Investment decision in the Taiwan stock market based on the dynamic behavior of P-E ratio
Wen - Hao Yang
An - Pin Chen
|關鍵字:||本益比;每股盈餘;倒傳遞類神經網路;Price-to-earning ratio (PER);earnings per share (EPS);Back Propagation Neural Network (BPN)|
The price-earnings (P-E) ratio is a common used tool to evaluate a value of company by the domestic legal person and the investment and finance organization currently. However, because of more basal dissimilarity, usually there appear the different standard and the gained analyzing result is also probably different. So, on the market while making use of the price-earnings ratio to evaluate the reasonable stock price of a company, people usually evaluate the level of stock price based on the concept of the static state.
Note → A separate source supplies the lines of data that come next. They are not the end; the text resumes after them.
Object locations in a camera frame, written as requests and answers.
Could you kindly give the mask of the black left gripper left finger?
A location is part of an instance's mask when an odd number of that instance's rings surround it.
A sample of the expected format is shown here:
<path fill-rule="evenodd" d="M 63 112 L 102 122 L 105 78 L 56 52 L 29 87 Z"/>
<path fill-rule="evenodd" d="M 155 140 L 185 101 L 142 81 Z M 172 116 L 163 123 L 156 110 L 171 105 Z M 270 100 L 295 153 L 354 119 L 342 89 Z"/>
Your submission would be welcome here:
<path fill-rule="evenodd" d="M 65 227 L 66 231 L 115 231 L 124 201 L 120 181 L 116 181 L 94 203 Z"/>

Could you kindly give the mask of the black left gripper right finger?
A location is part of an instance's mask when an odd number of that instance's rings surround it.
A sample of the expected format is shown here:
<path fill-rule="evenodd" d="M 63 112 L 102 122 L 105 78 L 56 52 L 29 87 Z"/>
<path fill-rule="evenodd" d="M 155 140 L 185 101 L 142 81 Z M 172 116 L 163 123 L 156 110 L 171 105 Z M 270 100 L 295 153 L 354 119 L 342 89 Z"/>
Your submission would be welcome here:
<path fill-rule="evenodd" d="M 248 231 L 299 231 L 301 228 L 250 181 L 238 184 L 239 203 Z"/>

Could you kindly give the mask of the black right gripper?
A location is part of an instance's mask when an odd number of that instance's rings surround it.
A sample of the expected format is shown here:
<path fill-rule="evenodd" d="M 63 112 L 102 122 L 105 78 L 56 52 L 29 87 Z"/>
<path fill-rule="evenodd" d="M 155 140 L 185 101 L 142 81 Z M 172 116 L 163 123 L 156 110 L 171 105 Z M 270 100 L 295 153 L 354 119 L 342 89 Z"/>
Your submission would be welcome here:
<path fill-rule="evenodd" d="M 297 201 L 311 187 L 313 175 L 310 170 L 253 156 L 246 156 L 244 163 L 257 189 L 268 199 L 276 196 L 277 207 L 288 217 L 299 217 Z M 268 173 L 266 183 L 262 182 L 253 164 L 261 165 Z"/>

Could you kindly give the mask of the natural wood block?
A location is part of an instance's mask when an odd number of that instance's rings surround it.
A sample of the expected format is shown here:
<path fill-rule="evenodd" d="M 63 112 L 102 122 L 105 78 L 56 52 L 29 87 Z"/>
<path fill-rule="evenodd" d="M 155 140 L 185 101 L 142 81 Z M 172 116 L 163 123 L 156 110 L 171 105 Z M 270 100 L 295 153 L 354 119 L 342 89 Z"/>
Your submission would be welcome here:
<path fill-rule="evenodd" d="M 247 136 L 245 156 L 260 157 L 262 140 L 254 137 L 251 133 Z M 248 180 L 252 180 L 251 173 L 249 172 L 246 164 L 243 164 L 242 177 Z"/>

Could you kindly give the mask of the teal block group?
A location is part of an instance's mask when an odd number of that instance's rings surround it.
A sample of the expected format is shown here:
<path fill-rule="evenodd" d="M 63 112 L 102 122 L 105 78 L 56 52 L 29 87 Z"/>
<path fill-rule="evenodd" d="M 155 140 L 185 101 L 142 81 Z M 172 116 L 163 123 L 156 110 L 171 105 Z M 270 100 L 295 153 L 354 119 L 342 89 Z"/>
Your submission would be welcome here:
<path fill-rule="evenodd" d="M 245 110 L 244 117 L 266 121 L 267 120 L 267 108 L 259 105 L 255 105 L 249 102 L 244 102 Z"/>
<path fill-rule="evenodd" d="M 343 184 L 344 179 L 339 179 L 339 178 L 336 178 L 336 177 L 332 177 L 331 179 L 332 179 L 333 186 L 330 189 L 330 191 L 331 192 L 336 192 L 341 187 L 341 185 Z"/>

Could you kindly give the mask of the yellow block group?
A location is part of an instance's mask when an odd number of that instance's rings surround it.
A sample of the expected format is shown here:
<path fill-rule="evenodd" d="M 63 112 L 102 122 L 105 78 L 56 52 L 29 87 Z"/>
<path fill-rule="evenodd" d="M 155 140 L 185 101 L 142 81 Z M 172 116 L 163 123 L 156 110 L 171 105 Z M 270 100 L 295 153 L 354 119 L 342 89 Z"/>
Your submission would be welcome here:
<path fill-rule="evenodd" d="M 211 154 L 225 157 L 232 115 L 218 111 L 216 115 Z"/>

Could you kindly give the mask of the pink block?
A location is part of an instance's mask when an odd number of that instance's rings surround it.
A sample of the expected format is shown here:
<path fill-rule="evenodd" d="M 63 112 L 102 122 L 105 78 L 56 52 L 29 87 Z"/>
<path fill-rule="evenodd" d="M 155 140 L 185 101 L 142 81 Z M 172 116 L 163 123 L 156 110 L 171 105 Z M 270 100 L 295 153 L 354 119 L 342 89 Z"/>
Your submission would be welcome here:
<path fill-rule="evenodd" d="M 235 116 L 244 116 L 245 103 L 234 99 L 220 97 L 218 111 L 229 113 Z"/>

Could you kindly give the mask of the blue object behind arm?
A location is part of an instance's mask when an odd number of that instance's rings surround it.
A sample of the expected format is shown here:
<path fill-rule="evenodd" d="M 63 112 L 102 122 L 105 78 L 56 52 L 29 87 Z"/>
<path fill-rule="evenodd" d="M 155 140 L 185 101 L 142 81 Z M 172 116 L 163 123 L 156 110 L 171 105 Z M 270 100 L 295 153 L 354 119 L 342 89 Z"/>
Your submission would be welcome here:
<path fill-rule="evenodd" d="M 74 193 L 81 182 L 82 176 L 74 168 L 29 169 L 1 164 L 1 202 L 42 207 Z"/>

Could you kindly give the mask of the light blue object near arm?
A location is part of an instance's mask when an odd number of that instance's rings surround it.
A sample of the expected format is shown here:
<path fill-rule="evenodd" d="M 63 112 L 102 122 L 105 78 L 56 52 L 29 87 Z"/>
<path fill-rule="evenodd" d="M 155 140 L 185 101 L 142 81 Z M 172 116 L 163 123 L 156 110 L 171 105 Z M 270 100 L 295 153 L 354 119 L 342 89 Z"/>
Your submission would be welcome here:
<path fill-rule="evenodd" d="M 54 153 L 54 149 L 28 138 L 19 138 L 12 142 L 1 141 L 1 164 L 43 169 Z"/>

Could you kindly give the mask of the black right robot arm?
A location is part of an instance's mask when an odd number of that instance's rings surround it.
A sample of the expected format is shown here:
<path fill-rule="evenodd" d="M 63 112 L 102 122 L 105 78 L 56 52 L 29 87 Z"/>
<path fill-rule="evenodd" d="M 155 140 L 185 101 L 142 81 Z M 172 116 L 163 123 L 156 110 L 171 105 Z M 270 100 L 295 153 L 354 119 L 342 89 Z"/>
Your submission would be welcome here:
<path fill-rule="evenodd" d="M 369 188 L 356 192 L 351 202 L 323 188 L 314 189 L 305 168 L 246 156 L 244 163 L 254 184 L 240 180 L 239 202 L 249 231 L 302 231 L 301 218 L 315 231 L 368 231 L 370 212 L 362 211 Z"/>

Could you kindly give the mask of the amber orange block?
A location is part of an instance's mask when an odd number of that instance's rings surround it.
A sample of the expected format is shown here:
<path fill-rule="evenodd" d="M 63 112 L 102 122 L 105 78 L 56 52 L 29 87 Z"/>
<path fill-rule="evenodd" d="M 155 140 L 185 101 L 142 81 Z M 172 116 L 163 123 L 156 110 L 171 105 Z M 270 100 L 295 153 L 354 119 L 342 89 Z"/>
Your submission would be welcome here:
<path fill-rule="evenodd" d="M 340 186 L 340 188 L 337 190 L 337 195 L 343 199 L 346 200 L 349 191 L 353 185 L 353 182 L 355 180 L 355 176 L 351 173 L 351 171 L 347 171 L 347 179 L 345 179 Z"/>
Sometimes there is company that chooses the low price earnings ratio, and its stock price growth is not high. However, the company with high price-earnings ratio, there appears special condition of an explosion growth in the individual stock. This research apply Neural Network to have the characteristic of the excellent learning. It is originally a static and fixed zone investment behavior. By the network train to learn the physical running of the company’s P-E ratio and the behavior of the stock price motion and by the effect of weighted index and the industry market P-E ratio to company’s P-E ratio, we can estimate the trend behavior of the P-E ratio and the future variety of the P-E ratio. It will contribute to measuring the reasonable stock value of a company to make" the decision mode of the static state P-E ratio" applied to the type of Neural Network to help investors to increase investment return rate (IRR) by the dynamic P-E ratio operation mode in the long-term investment strategy of stock choosing.